B. Failure to Investigate or Contest (Ground 2)

This argument is without merit for the reasons stated above, namely, that Petitioner agreed that his attorney explained the elements of the possession of stolen goods charge and that he fully understood the nature and elements of the charge and that he was satisfied with the services of his attorney. Further, Petitioner solemnly admitted that he was in fact guilty of the charge. Petitioner's late remorse that he chose to enter a guilty plea to the charge fails to support a claim under Strickland and it will be denied.

C. Actual Innocence

Petitioner raised the substance of this claim in his MAR. It is well understood that a valid plea of guilty represents an admission to the material elements of a crime. McCarthy v. United States , 394 U.S. 459, 466 (1969). As this Court has noted, during his plea hearing Petitioner admitted under oath that he understood each element of the crimes charged, that he was satisfied with the services of his attorney and that he was in fact guilty of the crimes charged. Moreover, a valid guilty plea may waive any non-jurisdictional defects which are alleged to have preceded the acceptance of the plea. Tollett v. Henderson , 411 U.S. 258, 267 (1973).

In Tollett, the Supreme Court found that a valid guilty plea generally bars federal review of claims relating to the possible constitutional violations occurring prior to the entry of the plea. The Court found that "[w]hen a criminal defendant has solemnly admitted in open court that he is in fact guilty of the offense with which he is charged, he may not thereafter raise independent claims relating to the deprivation of constitutional rights that occurred prior to the entry of the guilty plea. He may only attack the voluntary and intelligent character of the guilty plea by showing that" he received advice which could support a claim of ineffective assistance of counsel. Id.

Petitioner has clearly failed to carry this burden as he does not present any reasonable argument as to how his counsel's alleged errors caused him prejudice when it was he that knowingly and voluntarily offered his solemn admission of guilt to the elements of the possession offense. Moreover, Petitioner has failed to demonstrate that the state court's adjudication of this claim was contrary to controlling Supreme Court precedent or represented an unreasonable application of the facts of his case. See 28 U.S.C. § 2254(d).


For the reasons discussed herein, the Court finds that Petitioner has failed to present any meritorious claims for relief and his § 2254 petition will be denied.


1. Respondent's motion for summary judgment is GRANTED. (Doc. No. 6).
2. Petitioner's petition for habeas corpus will be DENIED and DISMISSED. (Doc. No. 1).

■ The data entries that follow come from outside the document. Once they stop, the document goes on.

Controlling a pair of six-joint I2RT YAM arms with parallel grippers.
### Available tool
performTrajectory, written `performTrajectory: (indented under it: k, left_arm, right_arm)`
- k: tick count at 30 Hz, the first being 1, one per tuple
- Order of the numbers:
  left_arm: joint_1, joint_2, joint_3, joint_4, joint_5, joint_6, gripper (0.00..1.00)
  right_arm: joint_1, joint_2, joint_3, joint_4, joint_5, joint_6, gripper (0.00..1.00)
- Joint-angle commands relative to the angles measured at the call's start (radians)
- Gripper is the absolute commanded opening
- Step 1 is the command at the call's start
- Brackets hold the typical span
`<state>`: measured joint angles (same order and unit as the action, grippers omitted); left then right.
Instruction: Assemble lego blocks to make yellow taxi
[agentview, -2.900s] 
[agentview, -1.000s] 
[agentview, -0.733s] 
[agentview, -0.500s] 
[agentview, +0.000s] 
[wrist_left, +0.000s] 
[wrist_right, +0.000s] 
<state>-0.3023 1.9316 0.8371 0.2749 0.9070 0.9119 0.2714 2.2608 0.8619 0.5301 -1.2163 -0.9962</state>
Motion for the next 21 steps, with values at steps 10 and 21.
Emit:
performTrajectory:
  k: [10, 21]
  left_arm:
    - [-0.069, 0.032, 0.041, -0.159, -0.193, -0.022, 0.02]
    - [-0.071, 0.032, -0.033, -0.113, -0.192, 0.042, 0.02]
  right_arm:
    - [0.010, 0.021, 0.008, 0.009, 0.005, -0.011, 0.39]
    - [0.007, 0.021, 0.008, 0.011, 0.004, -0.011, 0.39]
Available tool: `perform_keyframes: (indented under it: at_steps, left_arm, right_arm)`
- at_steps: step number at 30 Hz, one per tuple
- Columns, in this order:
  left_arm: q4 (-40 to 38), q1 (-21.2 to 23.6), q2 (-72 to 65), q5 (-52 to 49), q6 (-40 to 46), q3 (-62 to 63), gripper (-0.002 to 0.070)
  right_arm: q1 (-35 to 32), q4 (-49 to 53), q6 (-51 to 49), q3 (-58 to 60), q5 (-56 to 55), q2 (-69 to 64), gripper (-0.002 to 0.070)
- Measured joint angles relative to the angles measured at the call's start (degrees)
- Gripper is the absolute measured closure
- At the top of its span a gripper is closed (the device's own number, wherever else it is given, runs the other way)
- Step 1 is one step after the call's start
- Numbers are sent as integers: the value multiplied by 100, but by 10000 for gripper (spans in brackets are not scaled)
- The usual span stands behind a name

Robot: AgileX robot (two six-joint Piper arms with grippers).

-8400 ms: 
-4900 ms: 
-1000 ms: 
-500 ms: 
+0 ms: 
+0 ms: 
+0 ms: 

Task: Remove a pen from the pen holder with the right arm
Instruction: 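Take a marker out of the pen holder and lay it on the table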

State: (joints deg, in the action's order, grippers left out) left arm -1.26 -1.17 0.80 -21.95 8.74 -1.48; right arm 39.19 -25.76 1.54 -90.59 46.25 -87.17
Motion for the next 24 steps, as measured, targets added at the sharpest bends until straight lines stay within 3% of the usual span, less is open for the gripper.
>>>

IT IS FURTHER ORDERED that pursuant to Rule 11(a) of the Rules Governing Section 2254 Cases, the Court declines to issue a certificate of appealability as Petitioner has not made a substantial showing of a denial of a constitutional right. 28 U.S.C. § 2253(c)(2); Miller-El v. Cockrell , 537 U.S. 322, 336-38 (2003) (in order to satisfy § 2253(c), a petitioner must demonstrate that reasonable jurists would find the district court's assessment of the constitutional claims debatable or wrong); Slack v. McDaniel , 529 U.S. 474, 484 (2000) (holding that when relief is denied on procedural grounds, a petitioner must establish both that the correctness of the dispositive procedural ruling is debatable, and that the petition states a debatably valid claim of the denial of a constitutional right).

The Clerk of Court is directed to close this civil case.